Your instructions: The response should hold every record from the listing that follows, verbatim, and no pictures.

Data:
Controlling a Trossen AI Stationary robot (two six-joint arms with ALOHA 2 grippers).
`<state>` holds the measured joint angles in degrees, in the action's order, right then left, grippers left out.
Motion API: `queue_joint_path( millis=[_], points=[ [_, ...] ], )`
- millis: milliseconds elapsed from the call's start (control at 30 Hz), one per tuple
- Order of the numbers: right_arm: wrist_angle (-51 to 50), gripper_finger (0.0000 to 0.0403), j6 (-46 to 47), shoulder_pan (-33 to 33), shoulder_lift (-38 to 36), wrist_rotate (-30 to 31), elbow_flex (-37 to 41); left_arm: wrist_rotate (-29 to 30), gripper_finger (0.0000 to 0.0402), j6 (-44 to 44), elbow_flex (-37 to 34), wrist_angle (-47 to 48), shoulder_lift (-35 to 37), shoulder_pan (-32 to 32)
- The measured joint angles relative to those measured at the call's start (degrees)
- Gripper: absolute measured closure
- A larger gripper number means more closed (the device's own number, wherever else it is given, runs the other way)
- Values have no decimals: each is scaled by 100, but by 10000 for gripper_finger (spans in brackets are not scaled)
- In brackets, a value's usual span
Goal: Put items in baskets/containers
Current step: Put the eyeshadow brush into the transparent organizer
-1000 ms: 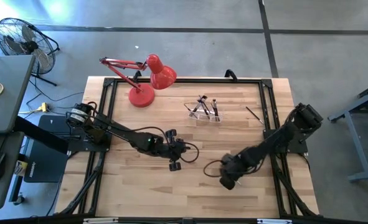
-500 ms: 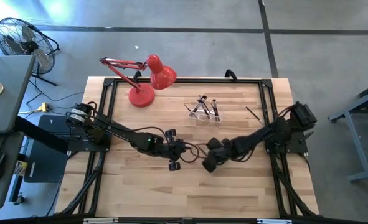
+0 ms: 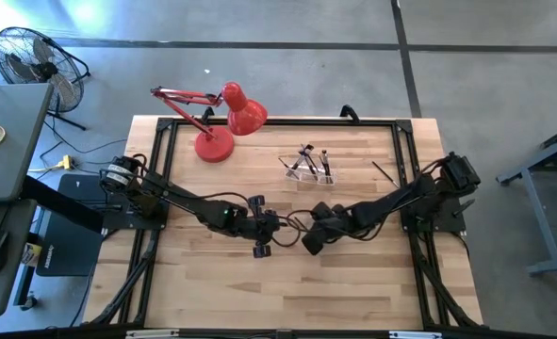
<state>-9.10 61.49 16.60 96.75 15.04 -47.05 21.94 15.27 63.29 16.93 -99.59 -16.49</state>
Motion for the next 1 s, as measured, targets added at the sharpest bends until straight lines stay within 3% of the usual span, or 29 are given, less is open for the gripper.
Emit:
queue_joint_path(
  millis=[333,500,667,800,1000],
  points=[
    [-313,402,-45,37,-610,160,-4,110,401,-44,0,8,0,0],
    [-1091,402,-31,133,-965,-168,-15,-43,401,-604,23,-38,0,2],
    [-1779,403,352,346,-1125,-95,-15,-92,401,-907,139,-67,0,77],
    [-1823,403,537,516,-1126,-4,-15,-349,401,-972,164,-55,0,233],
    [-1549,403,640,1003,-1113,537,-7,-1340,401,-1619,164,-135,0,577]
  ],
)
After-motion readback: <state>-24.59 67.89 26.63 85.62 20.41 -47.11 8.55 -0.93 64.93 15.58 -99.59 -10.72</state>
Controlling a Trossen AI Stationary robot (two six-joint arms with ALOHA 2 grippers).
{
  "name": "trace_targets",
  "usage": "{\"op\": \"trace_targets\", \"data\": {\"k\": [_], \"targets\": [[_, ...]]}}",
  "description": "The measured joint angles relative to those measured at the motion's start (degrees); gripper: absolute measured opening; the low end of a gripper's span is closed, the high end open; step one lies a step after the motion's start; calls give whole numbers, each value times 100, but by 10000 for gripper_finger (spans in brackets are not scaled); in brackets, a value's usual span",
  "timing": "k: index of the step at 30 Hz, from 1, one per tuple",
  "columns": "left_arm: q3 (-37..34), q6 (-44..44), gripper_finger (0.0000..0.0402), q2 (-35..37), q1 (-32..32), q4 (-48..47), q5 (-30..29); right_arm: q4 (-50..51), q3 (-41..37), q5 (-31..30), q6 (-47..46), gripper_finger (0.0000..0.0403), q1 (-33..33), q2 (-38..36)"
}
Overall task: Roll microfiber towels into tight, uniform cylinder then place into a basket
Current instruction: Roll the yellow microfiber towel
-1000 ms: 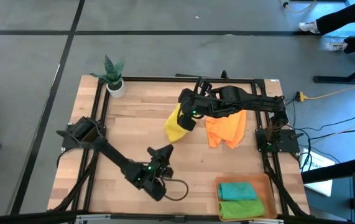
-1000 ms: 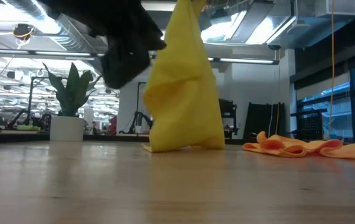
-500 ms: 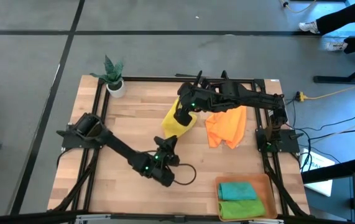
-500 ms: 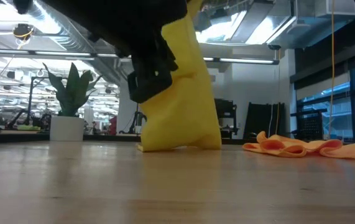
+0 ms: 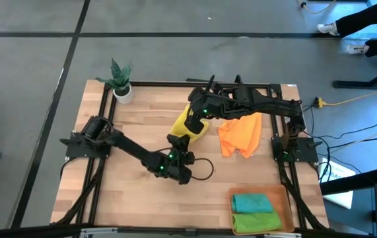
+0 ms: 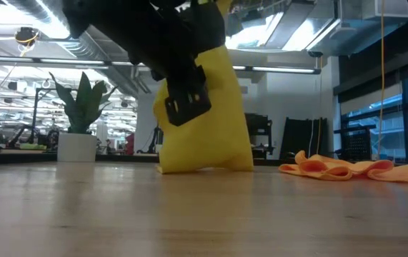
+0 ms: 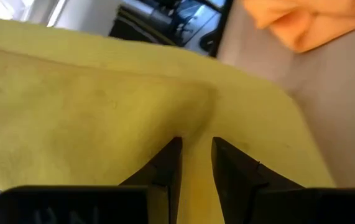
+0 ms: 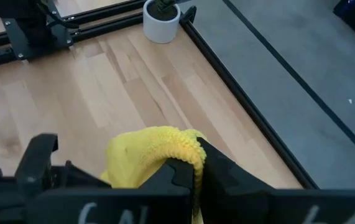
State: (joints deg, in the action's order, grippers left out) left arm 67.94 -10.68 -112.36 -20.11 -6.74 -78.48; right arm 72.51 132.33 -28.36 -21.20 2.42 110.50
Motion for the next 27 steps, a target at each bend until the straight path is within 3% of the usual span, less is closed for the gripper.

Task response:
Controlling a Trossen AI Stationary robot (two six-joint arms with ALOHA 2 grippers).
`<state>` holds the measured joint angles in degrees, in the action's order, right then left, grippers left out.
Motion API: `queue_joint_path( millis=[_], points=[ [_, ...] ], )`
- millis: milliseconds elapsed from the call's start (control at 30 Hz), one per tuple
- Order of the numbers: right_arm: wrist_angle (-51 to 50), gripper_finger (0.0000 to 0.0403), j6 (-46 to 47), shoulder_pan (-33 to 33), shoulder_lift (-38 to 36), wrist_rotate (-30 to 31), elbow_flex (-37 to 41); left_arm: wrist_rotate (-29 to 30), gripper_finger (0.0000 to 0.0402), j6 (-44 to 44), elbow_flex (-37 to 34), wrist_angle (-47 to 48), shoulder_lift (-35 to 37), shoulder_pan (-32 to 32)
- The measured joint angles relative to those measured at the call's start (degrees)
- Gripper: absolute measured closure
- A larger gripper number means more closed (the device's own number, wherever else it is given, runs the other way)
- Values have no decimals: each is scaled by 100, but by 10000 for gripper_finger (spans in brackets are not scaled)
- In brackets, a value's usual span
Goal: Put items in baskets/containers
Current step: Put the eyeshadow brush into the transparent organizer
-1000 ms: 
-500 ms: 
+0 ms: 
<state>-9.10 61.49 16.60 96.75 15.04 -47.05 21.94 15.27 63.29 16.93 -99.59 -16.49</state>
Motion for the next 1 s, as measured, targets added at the sharpest bends until straight lines stay within 3% of the usual span, or 29 are given, less is open for the gripper.
Emit:
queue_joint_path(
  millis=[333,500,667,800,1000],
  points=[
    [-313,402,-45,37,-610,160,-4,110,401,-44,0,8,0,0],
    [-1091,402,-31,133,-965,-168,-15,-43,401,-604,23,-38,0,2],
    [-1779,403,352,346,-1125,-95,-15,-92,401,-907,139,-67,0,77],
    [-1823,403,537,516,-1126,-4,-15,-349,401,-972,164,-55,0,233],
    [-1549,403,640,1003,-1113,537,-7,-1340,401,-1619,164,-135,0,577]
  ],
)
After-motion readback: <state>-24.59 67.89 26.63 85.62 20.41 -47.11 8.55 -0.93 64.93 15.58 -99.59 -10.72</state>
Controlling a Trossen AI Stationary robot (two six-joint arms with ALOHA 2 grippers).
{
  "name": "trace_targets",
  "usage": "{\"op\": \"trace_targets\", \"data\": {\"k\": [_], \"targets\": [[_, ...]]}}",
  "description": "The measured joint angles relative to those measured at the motion's start (degrees); gripper: absolute measured opening; the low end of a gripper's span is closed, the high end open; step one lies a step after the motion's start; calls give whole numbers, each value times 100, but by 10000 for gripper_finger (spans in brackets are not scaled); in brackets, a value's usual span",
  "timing": "k: index of the step at 30 Hz, from 1, one per tuple",
  "columns": "left_arm: q3 (-37..34), q6 (-44..44), gripper_finger (0.0000..0.0402), q2 (-35..37), q1 (-32..32), q4 (-48..47), q5 (-30..29); right_arm: q4 (-50..51), q3 (-41..37), q5 (-31..30), q6 (-47..46), gripper_finger (0.0000..0.0403), q1 (-33..33), q2 (-38..36)"
}
Overall task: Roll microfiber towels into tight, uniform cylinder then place into a basket
Current instruction: Roll the yellow microfiber towel
-1000 ms: 
-1000 ms: 
-500 ms: 
-500 ms: 
+0 ms: 
+0 ms: 
+0 ms: 
+0 ms: 
State: (joints deg, in the action's order, grippers left out) left arm 67.94 -10.68 -112.36 -20.11 -6.74 -78.48; right arm 72.51 132.33 -28.36 -21.20 2.42 110.50
Motion for the next 27 steps, a target at each bend until the straight path is within 3% of the usual span, less is closed for the gripper.

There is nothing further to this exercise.